The registered or registrable domain is the public suffix plus one additional label.

prevailing rule = ck

Domain: | www | www | ck |
Rule:   |     |     | ck |

public suffix = ck
registered domain = www.ck

luciancor · 2017-08-22T16:58:19Z

nice work @remusao !

thom4parisot · 2017-08-31T16:22:01Z

@remusao I have been thinking about the clean host vs. dirty host. I agree there is a need for cleaning if it is relevant only. But by changing the interface we can no longer trust the flag which states if the value is clean or not.

In my opinion, the cleanHost function should return a frozen CleanHostString object. Maybe like this:

class CleanHostString extends String {
  constructor(value) {
    super(value);

    this.hostValue = value instanceof CleanHost ? String(value) : cleanHost(value);

    // we ensure the object becomes immutable
    Object.freeze(this);
  }

  // returns the value when the conversion to String primitive happens, with `String(obj)` 
  valueOf() {
    return this.hostValue;
  }
}

What do you think?

remusao · 2017-08-31T16:31:01Z

@oncletom Yeah the flag might not be the ideal solution. What about just asking users to clean the url before giving it to functions of tldjs? So that we simplify the API and all functions expect an already clean host.

Another option could be, as you suggest, to wrap clean host in a different type and check from each function if we are given an already clean host, or if the cleaning needs to happen?

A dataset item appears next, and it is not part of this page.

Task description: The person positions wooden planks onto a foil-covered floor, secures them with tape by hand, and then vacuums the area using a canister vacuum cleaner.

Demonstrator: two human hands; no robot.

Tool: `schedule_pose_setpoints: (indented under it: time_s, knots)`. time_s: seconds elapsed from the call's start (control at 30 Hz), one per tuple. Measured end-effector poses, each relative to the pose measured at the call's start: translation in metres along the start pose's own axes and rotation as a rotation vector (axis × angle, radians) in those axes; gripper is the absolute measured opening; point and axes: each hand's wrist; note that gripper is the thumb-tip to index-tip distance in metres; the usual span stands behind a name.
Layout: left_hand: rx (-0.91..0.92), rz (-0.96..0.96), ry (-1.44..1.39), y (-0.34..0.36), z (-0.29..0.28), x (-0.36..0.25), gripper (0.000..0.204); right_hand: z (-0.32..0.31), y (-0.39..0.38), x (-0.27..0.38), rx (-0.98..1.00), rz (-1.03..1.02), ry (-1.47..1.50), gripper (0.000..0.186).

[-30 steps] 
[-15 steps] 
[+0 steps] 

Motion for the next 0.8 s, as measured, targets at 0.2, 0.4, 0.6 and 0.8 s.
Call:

But then it's not propagated to the caller and we still might have redundancy. Although I guess it's nice because we hide all the complexity from the user and it's more efficient than what we have now (but then users cannot chose to not have any pre-processing at all, or do it themselves, is it something we want to offer?).

Also, on a side note, I started working on a more efficient version of cleanHost to limit its impact on the overall performance of the library.

Thanks for your answer! If you think that the best option is to wrap the clean host in a different type, I can implement it in this PR.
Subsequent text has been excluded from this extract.